FREMONT, CA: The team of Shana Kelly, a University Professor in the Leslie Dan Faculty of Pharmacy at the University of Toronto, has developed a portable, chip-like gadget that uses small magnets for sorting significant populations of mixed cell types. The device is thought of being coupled with a CRISPR-based gene-editing technology. The combination of two methods can help scientists to speed up combing via the human genome for potential medicine targets.
Microfluidic cell sorting (MICS) will enable scientists to scour the human genome quicker when looking for genes, and their protein products, which can be targeted by medicines.
In one hour, MICS is able to collect rare cells, in which CRISPR unveiled promising drug targets, from a big, and mixed cell population. A similar experiment will take 20-30 hours if conducted using the gold standard technique of fluorescence-based sorting.
The scientists make use of CRISPR to switch off cells of about 20,000 human genes and notice its effect on the levels of a disease-associated protein, which, for example, helps in the spreading of cancer. This can help in disclosing the other gene candidates along with the proteins they encode, that operate in a similar pathway. These gene candidates can be targeted with medicines for removing the target protein and putting a stop to the cancer spread. The caveat is that genetic screens which lead to mixed cell populations, with a positive effect existing in a vanishingly tiny proportion of cells that have to be gouged out for further research. Many cell-sorting instruments make use of laser beams for separating fluorescently labeled cells, but it requires time.
MICS operates faster due to small magnets that are engineered to bind to the target protein, which leaves the cells behind sprinkled with magnetic particles. The size of MICS is equal to half of a credit card, and its surface is streaked with strips made up of magnetic material that pass the cells from one end of the gadget to another. Once reaching the far end, the cells fall into various collection channels according to the number of particles they carry as a proxy for the quantity of the target protein.
The scientists focused on cancer immunotherapy to test if MICS can unveil new medicine targets. In the test, the immune system was engineered to eradicate tumor cells.
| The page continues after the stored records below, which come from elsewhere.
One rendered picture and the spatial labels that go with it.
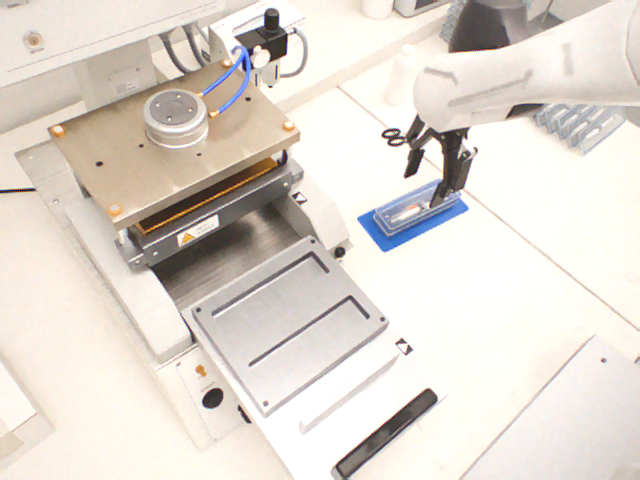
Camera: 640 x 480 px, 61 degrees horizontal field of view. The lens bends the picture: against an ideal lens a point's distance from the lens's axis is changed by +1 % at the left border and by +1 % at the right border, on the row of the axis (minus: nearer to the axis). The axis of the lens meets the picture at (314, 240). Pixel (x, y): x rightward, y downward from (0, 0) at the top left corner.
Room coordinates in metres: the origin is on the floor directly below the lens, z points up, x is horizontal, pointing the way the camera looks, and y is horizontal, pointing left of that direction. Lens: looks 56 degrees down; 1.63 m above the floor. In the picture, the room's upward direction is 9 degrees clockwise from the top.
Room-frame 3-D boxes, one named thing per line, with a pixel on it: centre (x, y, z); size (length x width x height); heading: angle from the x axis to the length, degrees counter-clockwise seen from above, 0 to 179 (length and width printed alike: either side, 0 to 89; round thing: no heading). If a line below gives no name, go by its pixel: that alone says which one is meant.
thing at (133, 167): (0.53, 0.21, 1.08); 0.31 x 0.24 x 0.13; 135
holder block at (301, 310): (0.31, 0.02, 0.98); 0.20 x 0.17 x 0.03; 135
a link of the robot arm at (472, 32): (0.67, -0.22, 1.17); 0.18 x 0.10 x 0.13; 23
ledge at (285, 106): (1.23, 0.06, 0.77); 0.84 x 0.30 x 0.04; 139
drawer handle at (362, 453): (0.18, -0.12, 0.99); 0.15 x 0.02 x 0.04; 135
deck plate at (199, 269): (0.52, 0.22, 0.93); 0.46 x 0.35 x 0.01; 45
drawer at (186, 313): (0.28, -0.02, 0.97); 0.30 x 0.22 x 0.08; 45
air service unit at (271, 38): (0.74, 0.14, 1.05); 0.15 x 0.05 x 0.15; 135
They searched for a way to decrease the CD47 protein levels, which shoots a 'don't eat me' signal to the immune system and is usually hijacked by cancer cells as a way of avoiding immune detection. Others have noticed that blocking CD47 directly can result in harmful side effects, which have prompted the Medicine by the Design team to search for the genes which can regulate CD47 protein levels.
Further, a genome-wide CRISPR screen disclosed a gene called QPCTL, which codes for an enzyme that aids camouflage CD47 from the immune system, and that could also be blocked with an off-the-shelf medicine.
The modulation of CD47 levels by acting on QPSTL can trick the immune system in eliminating cancer.
On a regenerative medicine front, MICS will assist in revealing the genes that activate stem cells to transform into specialized cell types. This will help the scientists in coming up with desired cell types for therapy and help them in mitigating cancer cells. MICS has already started attracting considerable interest from the research community as well as industry.